Other engineers fared well too. McKechnie was the pick of the bunch, flying 29p higher to 377.5p as Merrill was rumoured to have selected it as a core sector holding.

Sema, down16.5p to 700.5p, was on the receiving end of a stake sale. The French bank Paribas offloaded a 4 per cent stake in the information technology group as part of a derivatives deal. The Gallic financial house said it did not want to sell its remaining 10 per cent but the move dashed Sema's hopes of entering the FTSE 100 at next week's reshuffle.

Williams, the fire and security group, could avoid relegation to the FTSE 250, after rising 11p to 359.5p. A CSFB upgrade to strong buy plus a 500p price target were responsible.

Gallaher, the cigarette maker, damaged its chances of remaining in the top flight by puffing away 14.25p to 420.25p. Royal & SunAlliance, certain to remain in the FTSE 100, was hit by some late trades and retreated 21.5p to 566.25p. Share buying by the chairman Sir Patrick Gillam did not deter the sellers.

United News & Media, the publishing group, rose 22p to 653p on good results.

Geest, the banana group, slipped 15p to 361.5p after Cazenove placed 1.5 million shares at 350p, a near 7 per cent discount to the share price.

Axon, a software group sold 18 million shares at 175p, netting pounds 32.8m to get ready for the Thursday float.

The placing feast was completed by South African Breweries, another aspiring blue-chip. The beer group pushed 11 million shares ahead of Monday's float. The stock put on 9p to 465p on the grey market.
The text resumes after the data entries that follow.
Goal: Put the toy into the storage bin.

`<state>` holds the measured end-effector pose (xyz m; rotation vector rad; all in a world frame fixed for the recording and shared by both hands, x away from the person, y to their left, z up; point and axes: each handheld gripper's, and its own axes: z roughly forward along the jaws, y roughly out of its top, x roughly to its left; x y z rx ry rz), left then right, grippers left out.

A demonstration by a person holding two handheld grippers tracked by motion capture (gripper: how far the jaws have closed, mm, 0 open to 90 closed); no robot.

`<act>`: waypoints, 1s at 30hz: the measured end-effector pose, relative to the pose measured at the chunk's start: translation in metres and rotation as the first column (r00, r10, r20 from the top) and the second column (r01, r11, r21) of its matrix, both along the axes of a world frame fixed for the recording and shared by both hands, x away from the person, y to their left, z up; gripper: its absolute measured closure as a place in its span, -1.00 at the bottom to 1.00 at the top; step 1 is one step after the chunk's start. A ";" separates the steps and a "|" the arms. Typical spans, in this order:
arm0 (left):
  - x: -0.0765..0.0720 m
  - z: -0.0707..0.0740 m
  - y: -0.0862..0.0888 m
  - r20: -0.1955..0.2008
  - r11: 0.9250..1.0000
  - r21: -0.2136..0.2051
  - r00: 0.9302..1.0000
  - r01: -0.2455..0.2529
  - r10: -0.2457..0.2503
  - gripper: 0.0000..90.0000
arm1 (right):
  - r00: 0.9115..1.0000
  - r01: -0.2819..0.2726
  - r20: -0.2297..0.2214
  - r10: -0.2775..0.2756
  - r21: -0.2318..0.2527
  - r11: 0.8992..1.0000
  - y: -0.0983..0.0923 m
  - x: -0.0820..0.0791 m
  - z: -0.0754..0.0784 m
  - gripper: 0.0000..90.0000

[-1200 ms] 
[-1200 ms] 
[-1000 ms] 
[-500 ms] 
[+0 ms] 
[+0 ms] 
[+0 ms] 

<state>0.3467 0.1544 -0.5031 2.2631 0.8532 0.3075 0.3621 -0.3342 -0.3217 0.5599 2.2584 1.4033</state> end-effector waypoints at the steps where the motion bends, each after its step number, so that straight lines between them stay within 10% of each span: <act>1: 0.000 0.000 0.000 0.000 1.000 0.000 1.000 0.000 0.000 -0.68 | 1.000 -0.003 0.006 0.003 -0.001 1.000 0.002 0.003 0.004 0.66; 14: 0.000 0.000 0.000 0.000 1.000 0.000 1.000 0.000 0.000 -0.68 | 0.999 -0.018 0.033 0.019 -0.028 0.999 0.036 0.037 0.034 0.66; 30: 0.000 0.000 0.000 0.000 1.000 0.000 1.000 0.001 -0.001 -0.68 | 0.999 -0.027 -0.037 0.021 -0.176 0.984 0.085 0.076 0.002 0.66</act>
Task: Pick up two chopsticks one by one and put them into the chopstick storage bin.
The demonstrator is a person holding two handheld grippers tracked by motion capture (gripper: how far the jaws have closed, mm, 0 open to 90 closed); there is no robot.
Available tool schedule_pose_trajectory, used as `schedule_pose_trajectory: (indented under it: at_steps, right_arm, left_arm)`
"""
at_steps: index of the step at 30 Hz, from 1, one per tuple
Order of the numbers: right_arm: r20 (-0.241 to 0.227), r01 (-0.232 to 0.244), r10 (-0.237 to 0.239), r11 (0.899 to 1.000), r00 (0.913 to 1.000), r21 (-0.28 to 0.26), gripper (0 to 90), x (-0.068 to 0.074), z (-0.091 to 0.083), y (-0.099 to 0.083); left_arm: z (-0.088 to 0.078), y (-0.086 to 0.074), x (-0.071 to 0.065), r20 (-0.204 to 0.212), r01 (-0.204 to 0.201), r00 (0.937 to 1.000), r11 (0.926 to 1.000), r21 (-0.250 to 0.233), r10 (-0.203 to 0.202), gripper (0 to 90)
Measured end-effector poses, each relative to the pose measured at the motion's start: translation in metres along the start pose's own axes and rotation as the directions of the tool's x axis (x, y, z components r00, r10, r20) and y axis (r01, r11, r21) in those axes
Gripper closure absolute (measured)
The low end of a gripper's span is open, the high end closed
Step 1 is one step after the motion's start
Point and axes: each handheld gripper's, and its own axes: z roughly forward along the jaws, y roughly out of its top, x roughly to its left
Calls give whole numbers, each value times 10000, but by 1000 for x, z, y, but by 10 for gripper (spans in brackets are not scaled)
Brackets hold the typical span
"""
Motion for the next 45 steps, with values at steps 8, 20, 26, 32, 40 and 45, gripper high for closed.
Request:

Synstar, an IT company, paid for its limited pre-float publicity with a 8p fall to 134p in its first day of full-blown trading. The shares have shed over 20p since last week's start of conditional dealings.

Swan Hill, the housebuilder, subsided 9.5p to 63.5p after the collapse of takeover talk. A promised pounds 15m capital return to shareholders did not help much. Chemring, a military engineer, marched 14p lower to 132.5p after breaking up bid talks with a mystery financial buyer.

The media agency Aegis was down 2.25p to 128.25, after revealing that the chief executive and the finance director had netted around pounds 3m from the exercise of options.